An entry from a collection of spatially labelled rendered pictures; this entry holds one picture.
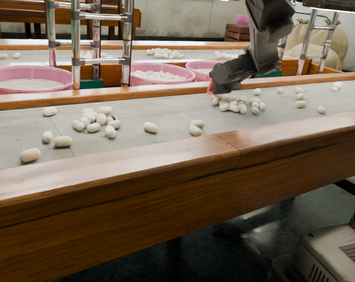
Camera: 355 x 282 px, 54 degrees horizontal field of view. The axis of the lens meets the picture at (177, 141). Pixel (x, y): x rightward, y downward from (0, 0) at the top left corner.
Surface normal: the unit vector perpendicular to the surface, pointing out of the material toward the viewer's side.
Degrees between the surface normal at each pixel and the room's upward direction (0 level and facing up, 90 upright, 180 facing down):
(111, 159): 0
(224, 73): 96
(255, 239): 0
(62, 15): 90
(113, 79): 90
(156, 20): 90
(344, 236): 0
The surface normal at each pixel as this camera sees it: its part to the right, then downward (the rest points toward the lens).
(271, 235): 0.11, -0.90
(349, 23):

• [TASK STATEMENT] Report back each line in the material above that contains the string "picture".

• [EXERCISE RESPONSE]
An entry from a collection of spatially labelled rendered pictures; this entry holds one picture.
Camera: 355 x 282 px, 54 degrees horizontal field of view. The axis of the lens meets the picture at (177, 141). Pixel (x, y): x rightward, y downward from (0, 0) at the top left corner.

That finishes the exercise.